Not all bonds are created equal: Altius Asset Management

Asgard adds Tyndall fund to platform
September 13, 2013
Be wary of investment short-cuts that promise out-performance: AUI
September 23, 2013

Altius Asset Management says investors are generally failing to realise there are significant differences between bond funds and their managers, and that different management styles are hugely influential in determining whether performance meets investor expectations.

Chris Dickman, senior portfolio manager at Altius Asset Management, says rather than thinking of bonds as a homogenous asset class, investors should look at the differences between bond funds in order to ascertain which are performing well, and which are not.

Chris Dickman

In contrast to traditional fixed interest managers, Altius takes an active, diversified approach to bond fund management.

“The objective is to look after investors in all parts of the cycle, not just when rates are falling or stable.

“Our nimble style, driven by our objective of beating both cash and bond returns, is an advantage for investors. We focus on generating income when bonds are generating capital losses, but we are swift to shift our focus to also exploit the potential for capital gain when the time is right,” Mr Dickman says.

Unlike many fixed interest managers, Altius does not take a set and forget approach, and would rarely hold a bond to maturity.

“We take an active approach and will only hold a bond until it has reached its return targets. We carefully monitor and adjust our portfolios accordingly,” Mr Dickman says.

Altius’ approach combines both credit and duration strategies, in an effort to optimise returns for investors in all market conditions.

“Credit risk is a key consideration when investing in fixed interest, as it reflects the probability of timely repayment of interest and principal. More creditworthy securities have higher credit ratings and are considered to have relatively low probability of default, while lower rated securities can constitute medium to high risk,” Mr Dickman explains.

“For instance, corporate bonds are generally issued by companies on an unsecured basis. In Australia, the credit quality of the market is very high and dominated by major banks and blue-chip industrial companies. These bonds provide higher yields than comparable government bonds, but do have credit risk that must be assessed.”

He says duration risk is another factor to be taken into account when managing fixed interest portfolios.

“In a falling interest rate environment, a longer duration instrument will enjoy a larger capital gain than a shorter duration instrument, while some investments like cash or term deposits provide no capital gain potential at all,” he says.

Commenting on the outlook for the bond market in Australia, Mr Dickman says the shape of the yield curve for fixed interest is quite steep, especially in corporate and semi-government bonds.

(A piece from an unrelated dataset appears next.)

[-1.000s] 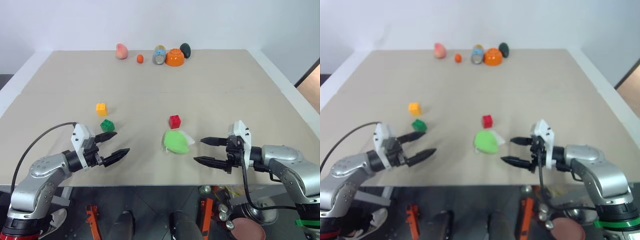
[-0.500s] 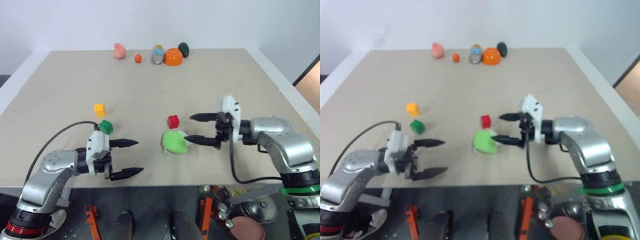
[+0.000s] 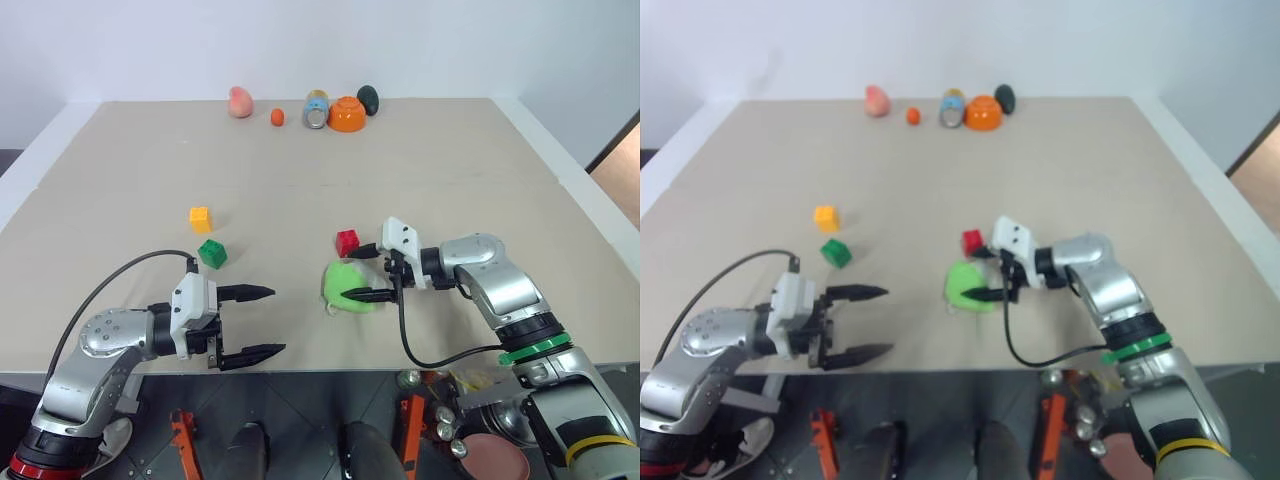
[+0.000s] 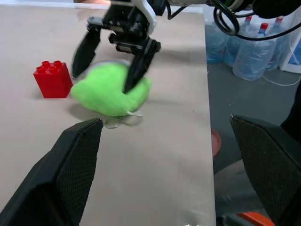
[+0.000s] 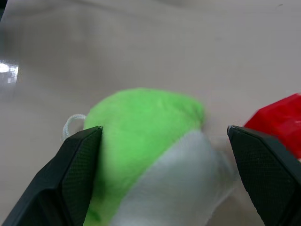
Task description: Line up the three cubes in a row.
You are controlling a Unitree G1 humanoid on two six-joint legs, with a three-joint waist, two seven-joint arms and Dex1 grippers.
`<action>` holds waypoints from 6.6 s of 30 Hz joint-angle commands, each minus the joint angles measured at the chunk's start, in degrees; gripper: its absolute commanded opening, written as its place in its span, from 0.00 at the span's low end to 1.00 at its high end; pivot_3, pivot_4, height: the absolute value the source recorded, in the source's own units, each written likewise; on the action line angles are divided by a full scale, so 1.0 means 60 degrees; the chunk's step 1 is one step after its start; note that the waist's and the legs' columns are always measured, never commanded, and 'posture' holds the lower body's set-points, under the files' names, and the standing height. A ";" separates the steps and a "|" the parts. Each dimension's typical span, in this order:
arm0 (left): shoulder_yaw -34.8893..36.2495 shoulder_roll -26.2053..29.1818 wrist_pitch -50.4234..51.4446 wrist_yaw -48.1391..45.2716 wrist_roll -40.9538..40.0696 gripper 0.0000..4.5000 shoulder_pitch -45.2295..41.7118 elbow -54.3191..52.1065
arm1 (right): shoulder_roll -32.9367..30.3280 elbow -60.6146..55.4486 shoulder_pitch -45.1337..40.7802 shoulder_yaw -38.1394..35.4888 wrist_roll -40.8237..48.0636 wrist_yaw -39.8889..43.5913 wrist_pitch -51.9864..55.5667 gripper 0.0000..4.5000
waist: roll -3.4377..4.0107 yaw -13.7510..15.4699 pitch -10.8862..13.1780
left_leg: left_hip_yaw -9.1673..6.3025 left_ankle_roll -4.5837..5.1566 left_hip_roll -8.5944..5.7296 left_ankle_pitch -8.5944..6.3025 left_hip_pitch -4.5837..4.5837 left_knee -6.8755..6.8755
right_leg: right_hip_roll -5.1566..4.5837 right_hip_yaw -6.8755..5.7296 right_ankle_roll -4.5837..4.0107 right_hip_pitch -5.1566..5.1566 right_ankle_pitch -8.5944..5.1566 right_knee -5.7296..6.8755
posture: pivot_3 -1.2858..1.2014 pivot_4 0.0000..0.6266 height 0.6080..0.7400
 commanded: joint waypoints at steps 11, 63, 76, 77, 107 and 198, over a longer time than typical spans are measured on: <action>-0.0078 -0.0320 -0.0667 0.0085 0.0234 1.00 -0.0004 0.0285 | 0.0027 0.0322 0.0318 -0.0048 -0.0502 0.0306 -0.0487 0.20 | 0.0000 0.0002 -0.0002 | 0.0001 -0.0020 0.0011 0.0037 0.0018 0.0005 | 0.0009 0.0001 -0.0052 0.0011 0.0028 0.0000 | 0.52 0.24 0.99; -0.0751 -0.1764 -0.0890 0.0415 0.0466 1.00 -0.1628 0.1769 | -0.0293 0.6058 -0.3181 -0.4483 -0.1183 -0.8290 -0.2225 0.99 | 0.0008 -0.0162 -0.0001 | 0.0142 -0.0009 0.0121 0.0057 0.0023 0.0001 | 0.0118 0.0105 -0.0074 -0.0016 0.0081 -0.0012 | 0.52 0.24 0.99; 0.0205 -0.0815 -0.0714 0.0151 0.0257 1.00 -0.1583 0.2267 | -0.0293 -0.2602 0.1511 -0.2798 -0.0054 -0.4857 0.1409 0.99 | 0.0014 -0.0134 -0.0002 | 0.0149 0.0011 0.0172 0.0044 0.0025 -0.0008 | 0.0158 0.0091 -0.0095 -0.0019 0.0067 -0.0011 | 0.52 0.24 0.99; 0.0232 -0.0801 -0.0751 0.0148 0.0291 1.00 -0.1593 0.2331 | -0.0217 -0.3167 0.1851 -0.2691 0.0089 -0.4827 0.1826 0.99 | 0.0015 -0.0134 -0.0002 | 0.0150 0.0011 0.0171 0.0044 0.0024 -0.0005 | 0.0156 0.0091 -0.0096 -0.0020 0.0067 -0.0012 | 0.52 0.24 0.99; 0.0456 -0.1301 -0.0621 0.1058 0.0154 1.00 -0.1574 0.2313 | 0.2688 -0.4479 0.1252 -0.1884 -0.0192 -0.7820 0.6625 0.99 | 0.0011 -0.0152 -0.0004 | 0.0153 0.0006 0.0189 0.0048 0.0015 -0.0002 | 0.0170 0.0088 -0.0114 -0.0039 0.0082 -0.0010 | 0.52 0.24 0.99; 0.3410 0.0905 0.2589 0.1360 -0.2915 1.00 0.1892 -0.1249 | 0.2167 0.6805 -0.2859 0.0125 -0.1967 0.2750 -0.4876 0.27 | -0.0021 -0.0386 0.0015 | 0.0169 -0.0003 0.0266 0.0044 0.0007 -0.0039 | 0.0243 0.0098 -0.0173 -0.0091 0.0089 -0.0007 | 0.52 0.24 0.99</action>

However, he says the three to five year part of the curve is quite attractive. This means it is possible to pick up a relatively high yield, compared to what is possible elsewhere, by buying a similar security that is only a fraction longer in duration.

“In the current environment, the pick up in yield out of bank term deposits and into intermediate maturities (such as corporate and bank) is quite high.

“Given the upward tendency in Australian government bond interest rates and the low running yield, we retain a bias toward a shorter maturity profile but favour higher yielding semi-government and corporate bonds,” Mr Dickman says.

The pace of transition away from mining investment in the Australian economy continues to be sluggish, and he expects further weakness in the Australian dollar as the US economy strengthens and US interest rates rise.

“A falling Australian dollar will do some of the heavy lifting for the RBA and reduce the pressure to reduce interest rates further. However, the RBA’s concern with the employment market remains acute, thus inviting further moves to reduce interest rates.”

He says the path to rising bond yields is likely to be slow and somewhat volatile. Any upward march of bond yields will be further tempered by below trend growth.

“While we expect Australian cash rates may fall further, we believe longer dated bonds, especially Commonwealth, will sell off modestly, driven by higher yields in longer dated US Treasury bonds,” Mr Dickman says.

Altius Asset Management is a boutique fixed interest asset management business, formed through a joint venture with Australian Unity.

Altius takes a diversified approach to fixed interest funds management, combining both credit and duration strategies, and seeks to optimise returns for investors in all market conditions.